It's referring to a list of use cases that the ARF was not designed to handle.  There's no intent that I can see to state that those use cases aren't interesting to handle.

The issue is whether it's reasonable for an "abuse@" address to accept only reports that are ARFs.  I would suggest that such is a violation of RFC2142, but it doesn't explicitly state that all formats have to be accepted so I'd probably ultimately lose that argument.

> Hmm...
> that's quite strange, especially considering that everyone likes the
> monkey butter.

That's a new one on me.  What does it mean?

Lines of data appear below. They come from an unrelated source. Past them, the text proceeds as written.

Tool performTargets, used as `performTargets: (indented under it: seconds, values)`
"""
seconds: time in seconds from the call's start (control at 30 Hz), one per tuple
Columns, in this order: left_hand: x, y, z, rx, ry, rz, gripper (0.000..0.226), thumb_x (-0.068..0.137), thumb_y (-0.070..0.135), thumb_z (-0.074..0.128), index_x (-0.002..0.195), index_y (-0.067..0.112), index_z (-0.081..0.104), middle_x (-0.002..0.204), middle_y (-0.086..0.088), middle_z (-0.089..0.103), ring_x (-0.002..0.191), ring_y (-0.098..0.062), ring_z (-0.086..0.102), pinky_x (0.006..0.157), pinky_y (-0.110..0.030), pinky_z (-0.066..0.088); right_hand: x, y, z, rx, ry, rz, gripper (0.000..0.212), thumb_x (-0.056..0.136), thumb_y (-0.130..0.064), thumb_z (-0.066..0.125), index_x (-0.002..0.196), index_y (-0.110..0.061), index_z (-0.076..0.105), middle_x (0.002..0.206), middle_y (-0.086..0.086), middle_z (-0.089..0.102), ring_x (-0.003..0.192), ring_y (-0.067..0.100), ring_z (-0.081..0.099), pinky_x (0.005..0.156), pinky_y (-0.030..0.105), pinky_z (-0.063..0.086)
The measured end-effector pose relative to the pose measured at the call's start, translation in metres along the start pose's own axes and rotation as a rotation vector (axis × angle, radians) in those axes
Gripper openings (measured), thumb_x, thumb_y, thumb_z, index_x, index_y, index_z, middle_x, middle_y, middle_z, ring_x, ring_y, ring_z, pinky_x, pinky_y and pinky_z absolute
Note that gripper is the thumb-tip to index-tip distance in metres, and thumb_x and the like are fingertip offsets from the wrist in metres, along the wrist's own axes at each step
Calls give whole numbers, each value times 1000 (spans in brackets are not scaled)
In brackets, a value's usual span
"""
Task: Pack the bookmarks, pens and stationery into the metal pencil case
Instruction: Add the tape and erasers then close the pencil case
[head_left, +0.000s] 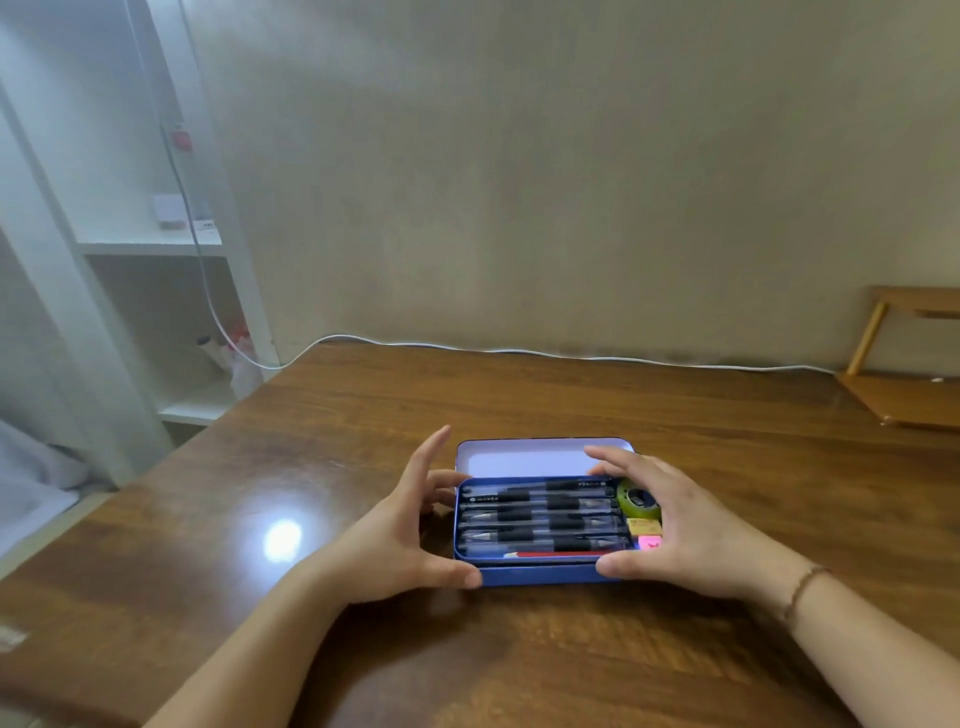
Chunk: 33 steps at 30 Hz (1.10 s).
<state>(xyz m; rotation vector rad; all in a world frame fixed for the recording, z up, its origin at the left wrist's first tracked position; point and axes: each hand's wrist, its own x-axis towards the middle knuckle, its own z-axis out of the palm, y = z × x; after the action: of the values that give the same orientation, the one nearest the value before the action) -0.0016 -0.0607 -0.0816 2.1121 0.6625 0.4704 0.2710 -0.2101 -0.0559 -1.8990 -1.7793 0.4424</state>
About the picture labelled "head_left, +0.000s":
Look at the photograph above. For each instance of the person's left hand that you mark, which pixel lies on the person's left hand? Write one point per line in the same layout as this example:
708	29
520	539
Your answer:
375	555

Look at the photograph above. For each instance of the person's right hand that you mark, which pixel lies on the person's right hand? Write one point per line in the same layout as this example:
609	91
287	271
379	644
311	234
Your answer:
697	540

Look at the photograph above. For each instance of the person's left middle finger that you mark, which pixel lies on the person's left middle finger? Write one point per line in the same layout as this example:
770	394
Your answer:
452	481

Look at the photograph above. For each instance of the person's right middle finger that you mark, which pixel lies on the person's right middle finger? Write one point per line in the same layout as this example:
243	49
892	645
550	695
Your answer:
606	471

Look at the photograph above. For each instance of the person's right thumb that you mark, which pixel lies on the person's right thumb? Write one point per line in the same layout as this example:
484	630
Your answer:
626	565

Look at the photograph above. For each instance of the person's left thumb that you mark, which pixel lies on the person's left thumb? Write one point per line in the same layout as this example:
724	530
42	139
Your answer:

> > Sounds to me like what's actually needed is a BCP on accepting
> > abuse reports from the general public -- maybe a task for the
> > ASRG?
> 
> I agree such a BCP is needed, and I take this chance to propose it
> again.  The ASRG has already done research on this topic, and John
> summarized it in
> 
>   http://wiki.asrg.sp.am/wiki/Adding_a_junk_button_to_MUAs
> 
> That still looks current.  It allows MUAs to report in a variety of
> ways.  For SMTP, it is obviously better to wrap the offending mail in
> an ARF message, but not mandatory.

Just to be precise, I think JD is suggesting a BCP about how one handles received abuse reports, not how they are generated.  The point at issue is that one large service provider has decided only to accept abuse mail if it's an ARF; free-form complaints are no longer accepted.  It's caused quite a bit of trouble, not the least of which being the three co-authors of ARF getting a lot of "I hope you're happy" hate-mail.

> For homogeneity, I'd put this extra BCP in MARF rather than ASRG.
> There are related issues, like manual vs. auto submission, and privacy
> considerations.

I'd be fine with that, but I'd invite the ASRG to comment.